Gerhardt laughed so hard that tears started rolling down his cheeks. Still choking he said, “Mate, you should have seen your face.” Then he made a few deep breaths and continued in a calmer tone, “But where did you expect to find a wanted criminal offering illegal services? On a Crystal Boulevard? Boutique Hacks’R’Us?” Here he guffawed again and this time I couldn’t help joining him.

After completing the course of laugh therapy we returned to the question at hand.

“Now, out of the things that scared you so much,” said Ger, “only null-sec is a real problem, at least for you. As for me, even before Victorieux I had a covops ship which gave me a good chance to avoid gate camps. But let me tell you this, if by the end of this year you can prove you have enough balls to get to that station in your puny corvette, I’ll give you money to modify your Aura.
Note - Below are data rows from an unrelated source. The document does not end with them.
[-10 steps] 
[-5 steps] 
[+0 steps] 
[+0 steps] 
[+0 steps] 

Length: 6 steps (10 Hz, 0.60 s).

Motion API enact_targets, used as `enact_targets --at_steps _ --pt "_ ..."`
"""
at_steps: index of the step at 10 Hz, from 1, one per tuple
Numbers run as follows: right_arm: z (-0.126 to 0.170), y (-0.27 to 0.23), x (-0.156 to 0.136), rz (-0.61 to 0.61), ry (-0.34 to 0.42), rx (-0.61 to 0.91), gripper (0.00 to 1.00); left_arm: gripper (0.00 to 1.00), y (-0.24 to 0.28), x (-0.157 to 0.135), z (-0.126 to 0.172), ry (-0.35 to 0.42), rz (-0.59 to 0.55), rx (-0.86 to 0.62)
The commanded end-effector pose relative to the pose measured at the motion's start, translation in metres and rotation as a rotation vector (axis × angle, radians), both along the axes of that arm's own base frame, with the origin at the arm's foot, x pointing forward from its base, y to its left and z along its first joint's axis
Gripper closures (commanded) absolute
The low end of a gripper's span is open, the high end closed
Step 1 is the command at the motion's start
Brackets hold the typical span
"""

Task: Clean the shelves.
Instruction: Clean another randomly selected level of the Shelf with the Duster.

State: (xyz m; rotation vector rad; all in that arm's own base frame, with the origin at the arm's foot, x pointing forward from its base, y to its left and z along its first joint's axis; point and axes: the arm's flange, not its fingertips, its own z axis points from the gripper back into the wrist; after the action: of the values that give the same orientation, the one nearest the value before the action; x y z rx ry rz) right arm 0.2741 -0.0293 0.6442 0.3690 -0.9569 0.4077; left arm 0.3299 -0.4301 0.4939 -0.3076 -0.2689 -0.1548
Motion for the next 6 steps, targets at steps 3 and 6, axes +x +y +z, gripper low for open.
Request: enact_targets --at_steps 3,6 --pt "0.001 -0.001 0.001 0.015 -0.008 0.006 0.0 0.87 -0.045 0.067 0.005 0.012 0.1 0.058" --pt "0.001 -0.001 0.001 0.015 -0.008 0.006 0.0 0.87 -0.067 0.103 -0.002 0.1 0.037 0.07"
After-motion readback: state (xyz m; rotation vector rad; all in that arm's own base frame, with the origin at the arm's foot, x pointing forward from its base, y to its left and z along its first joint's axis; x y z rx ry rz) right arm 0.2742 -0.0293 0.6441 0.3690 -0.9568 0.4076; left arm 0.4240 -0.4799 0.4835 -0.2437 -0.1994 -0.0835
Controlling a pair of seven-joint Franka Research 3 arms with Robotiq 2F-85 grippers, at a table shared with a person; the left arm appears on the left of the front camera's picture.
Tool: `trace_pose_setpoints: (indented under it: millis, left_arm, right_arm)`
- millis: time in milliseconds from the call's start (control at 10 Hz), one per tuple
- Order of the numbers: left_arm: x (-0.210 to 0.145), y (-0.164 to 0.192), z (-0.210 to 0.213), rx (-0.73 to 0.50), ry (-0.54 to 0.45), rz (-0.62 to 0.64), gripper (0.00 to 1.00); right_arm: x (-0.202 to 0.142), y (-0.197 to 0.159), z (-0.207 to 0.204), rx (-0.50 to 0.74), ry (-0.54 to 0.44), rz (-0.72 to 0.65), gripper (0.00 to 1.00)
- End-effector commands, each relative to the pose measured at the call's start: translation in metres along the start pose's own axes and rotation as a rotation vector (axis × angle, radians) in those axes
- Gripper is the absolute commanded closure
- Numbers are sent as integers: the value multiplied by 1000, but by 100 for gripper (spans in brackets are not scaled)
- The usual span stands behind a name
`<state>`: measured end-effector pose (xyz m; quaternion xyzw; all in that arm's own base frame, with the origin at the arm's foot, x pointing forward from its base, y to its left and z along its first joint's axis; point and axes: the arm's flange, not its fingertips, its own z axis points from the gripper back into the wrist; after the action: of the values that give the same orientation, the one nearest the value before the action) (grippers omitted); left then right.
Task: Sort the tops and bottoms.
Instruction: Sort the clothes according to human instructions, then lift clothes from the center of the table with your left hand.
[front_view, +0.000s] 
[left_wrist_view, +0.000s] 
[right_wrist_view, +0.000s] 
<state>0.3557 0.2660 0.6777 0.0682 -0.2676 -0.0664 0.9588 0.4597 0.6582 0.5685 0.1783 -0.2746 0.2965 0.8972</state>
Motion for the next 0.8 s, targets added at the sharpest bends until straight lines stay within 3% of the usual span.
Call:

After all, it was earned by your sweat and blood, not mine.”

“What money earned by my sweat and blood?” I narrowed my eyes.

“Ah, you should know this, now that you are a capsuleer. If you refer someone to tests and he or she successfully completes them, you’ll get a referral bonus of one million ISK. How do you think I knew you’d made it? The same day when your call sign was registered in the system I’d received a transfer with thanks from the grateful government.”

“Interesting way of making ISK. I wouldn’t mind a quick million or two. By the way, what did you mean by saying you would ‘give’ me money?”

“Oh, not as a gift, if you are asking about that. I don’t believe in free money – they corrupt soul. It will be a loan which you can pay back any time and without interest, but it will be targeted. You won’t get the funds – I’ll transfer them directly to the hacker when you reach him.”

“Hmm… I am not sure I am prepared to risk my only ship even for a million kredits. What will I fly if I am blown up?”

“Mate, have you read your capsuleer induction pack at all?” asked Gerhardt.

“Huh? Induction pack? No, didn’t have time with all those missions. Why?”

“Why? Because it contains a lot of useful information which will make your life much easier. For example, if you read the pack you would know that you are entitled to a brand new corvette at any station to which you arrive without a ship, in a capsule.”

“What? A free corvette?” asked I.

“A free corvette,” confirmed Gerhardt.

“But how does that work? Who pays for it? My Dad taught me there was no such thing as a free lunch. And now you are telling me there is such thing as a free spaceship!”

Gerhardt grinned, “Yeah, we, capsuleers, have privileges. Welcome to the club, Vlad!”